Spoiler AlertGlow can help you with all of the above! (well, perhaps not the pay bit)

Retaining staff

  1. Dine & wine (before they start). This is the pre-date, keeping them keen bit. The recruitment market is probably more fickle than it’s ever been and people move quickly with their decisions. If you don’t show them your love from the off, they could easily be wowed by another company who has more time. So, meet them for coffee, invite them in, have regular calls and chats. And yeah, absolutely, depending on the role, take them out for dinner and wine too. Make them feel special.
  2. Design – or revise / improve – a really lovely employee handbook. Make it on brand, creative and interesting. Of course it needs all the legal but this doesn’t mean that it is visually dull.
  3. Get the handbook ready with all your merchandise (don’t have any? get some), on their desk or meeting room if you hot desk. Choose merchandise that matches your values and personality. Make it count.
  4. After the induction process (that’s for you to craft) hold regular one2ones – out of the office! Take them for breakfast or coffee. No agenda. Get to know the real them, their family nuances, friends, dogs…be open about yours too. I’d suggest every 2 / 3 months with regular check ins in between.
  5. Don’t clock watch.
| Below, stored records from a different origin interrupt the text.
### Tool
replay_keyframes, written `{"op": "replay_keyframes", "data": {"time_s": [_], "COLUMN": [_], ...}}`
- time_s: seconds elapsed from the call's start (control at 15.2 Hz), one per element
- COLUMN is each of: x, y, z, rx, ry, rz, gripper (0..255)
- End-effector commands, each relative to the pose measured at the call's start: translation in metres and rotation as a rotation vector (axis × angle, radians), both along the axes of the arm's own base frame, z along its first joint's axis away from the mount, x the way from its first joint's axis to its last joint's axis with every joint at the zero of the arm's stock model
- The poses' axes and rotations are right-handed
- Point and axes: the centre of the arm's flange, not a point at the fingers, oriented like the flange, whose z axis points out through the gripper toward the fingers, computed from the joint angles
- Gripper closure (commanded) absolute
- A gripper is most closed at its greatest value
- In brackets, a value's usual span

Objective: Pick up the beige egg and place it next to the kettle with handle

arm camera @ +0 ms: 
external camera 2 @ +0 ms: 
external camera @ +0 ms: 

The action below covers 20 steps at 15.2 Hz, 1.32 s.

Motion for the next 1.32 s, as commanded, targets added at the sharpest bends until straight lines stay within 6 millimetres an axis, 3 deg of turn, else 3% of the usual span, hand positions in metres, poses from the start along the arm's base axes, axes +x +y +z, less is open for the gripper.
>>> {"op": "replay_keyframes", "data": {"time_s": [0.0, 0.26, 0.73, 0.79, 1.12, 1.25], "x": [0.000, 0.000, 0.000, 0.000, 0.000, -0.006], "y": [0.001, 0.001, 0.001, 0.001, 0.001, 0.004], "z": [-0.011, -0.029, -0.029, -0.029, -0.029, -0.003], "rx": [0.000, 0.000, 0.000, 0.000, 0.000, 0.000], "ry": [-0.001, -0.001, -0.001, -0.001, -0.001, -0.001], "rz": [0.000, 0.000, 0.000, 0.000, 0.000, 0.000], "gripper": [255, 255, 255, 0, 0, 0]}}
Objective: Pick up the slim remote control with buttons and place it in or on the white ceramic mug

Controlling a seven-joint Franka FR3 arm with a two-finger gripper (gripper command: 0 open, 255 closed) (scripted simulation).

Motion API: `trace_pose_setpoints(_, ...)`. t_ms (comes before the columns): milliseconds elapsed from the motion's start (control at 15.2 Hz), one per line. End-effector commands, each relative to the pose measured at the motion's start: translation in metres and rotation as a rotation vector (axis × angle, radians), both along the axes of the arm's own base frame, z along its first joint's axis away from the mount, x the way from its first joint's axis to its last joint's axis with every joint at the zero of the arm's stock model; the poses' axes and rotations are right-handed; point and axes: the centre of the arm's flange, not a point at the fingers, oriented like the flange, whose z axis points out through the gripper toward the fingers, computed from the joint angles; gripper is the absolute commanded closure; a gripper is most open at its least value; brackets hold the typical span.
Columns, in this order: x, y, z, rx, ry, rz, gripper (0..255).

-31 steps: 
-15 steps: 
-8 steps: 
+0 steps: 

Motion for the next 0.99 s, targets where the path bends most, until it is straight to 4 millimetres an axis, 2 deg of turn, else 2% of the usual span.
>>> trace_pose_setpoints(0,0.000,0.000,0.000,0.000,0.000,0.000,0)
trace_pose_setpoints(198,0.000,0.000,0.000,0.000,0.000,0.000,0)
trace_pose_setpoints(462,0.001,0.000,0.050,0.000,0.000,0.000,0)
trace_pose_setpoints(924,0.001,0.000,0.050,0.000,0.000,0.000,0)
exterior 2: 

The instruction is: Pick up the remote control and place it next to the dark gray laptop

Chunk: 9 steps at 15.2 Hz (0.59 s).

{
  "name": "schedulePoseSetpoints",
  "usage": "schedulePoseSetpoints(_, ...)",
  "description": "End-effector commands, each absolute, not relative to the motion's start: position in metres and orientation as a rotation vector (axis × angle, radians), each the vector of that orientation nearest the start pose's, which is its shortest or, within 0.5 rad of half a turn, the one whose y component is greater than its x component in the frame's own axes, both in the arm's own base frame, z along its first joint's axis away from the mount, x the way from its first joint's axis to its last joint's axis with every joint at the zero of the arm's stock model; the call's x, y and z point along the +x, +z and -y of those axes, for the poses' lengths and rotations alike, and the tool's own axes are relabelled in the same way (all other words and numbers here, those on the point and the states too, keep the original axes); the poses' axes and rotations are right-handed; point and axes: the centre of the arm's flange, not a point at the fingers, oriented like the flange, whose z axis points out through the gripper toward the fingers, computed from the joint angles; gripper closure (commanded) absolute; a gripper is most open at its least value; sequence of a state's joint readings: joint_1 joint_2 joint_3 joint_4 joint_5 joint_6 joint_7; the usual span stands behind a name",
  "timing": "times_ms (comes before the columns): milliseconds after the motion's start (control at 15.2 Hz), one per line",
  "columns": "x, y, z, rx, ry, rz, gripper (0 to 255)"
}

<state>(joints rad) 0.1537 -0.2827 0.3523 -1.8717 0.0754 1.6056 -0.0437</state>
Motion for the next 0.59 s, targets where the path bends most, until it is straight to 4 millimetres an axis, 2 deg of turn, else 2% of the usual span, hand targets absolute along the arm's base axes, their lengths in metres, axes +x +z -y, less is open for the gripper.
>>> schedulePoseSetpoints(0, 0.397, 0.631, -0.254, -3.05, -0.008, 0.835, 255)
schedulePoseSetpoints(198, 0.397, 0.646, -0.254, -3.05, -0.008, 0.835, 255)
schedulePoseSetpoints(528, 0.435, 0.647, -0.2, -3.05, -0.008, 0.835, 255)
In the business office environment in particular the 9-5 does not exist anymore, so being petulant about start and finish times will turn someone off big time. Instead, get a flow which works for you all. Understand their home committments and set up meetings which work around this.
  6. Be fluid, remote and realistic. If, for your business operation, you need people in the office 5 days a week, say so clearly in the advert. Don’t say ‘remote working’ possible just to tick a box, and then get all heavy when people start to want to be at home more. If you do offer remote working (I am sure 90% of businesses do now) don’t be prescriptive. Again, get to know the individual and the team they work in. Set up project meetings to suit a time for all. And be fluid it. Life and work changes, so be flexible in your approach.
  7. Offer fitness sessions and time out of the business as normal in the ‘working day’. if someone needs to do a fitness class at 10am, how great is that. If another would like to meet a family member or friend for lunch encourage it. The thing is, if you’ve the right team, people won’t take the mick, and they will get the work done, brilliantly. And if they are struggling, help, nurture and if they are really not right, get rid.

Happy recruiting and retaining campers!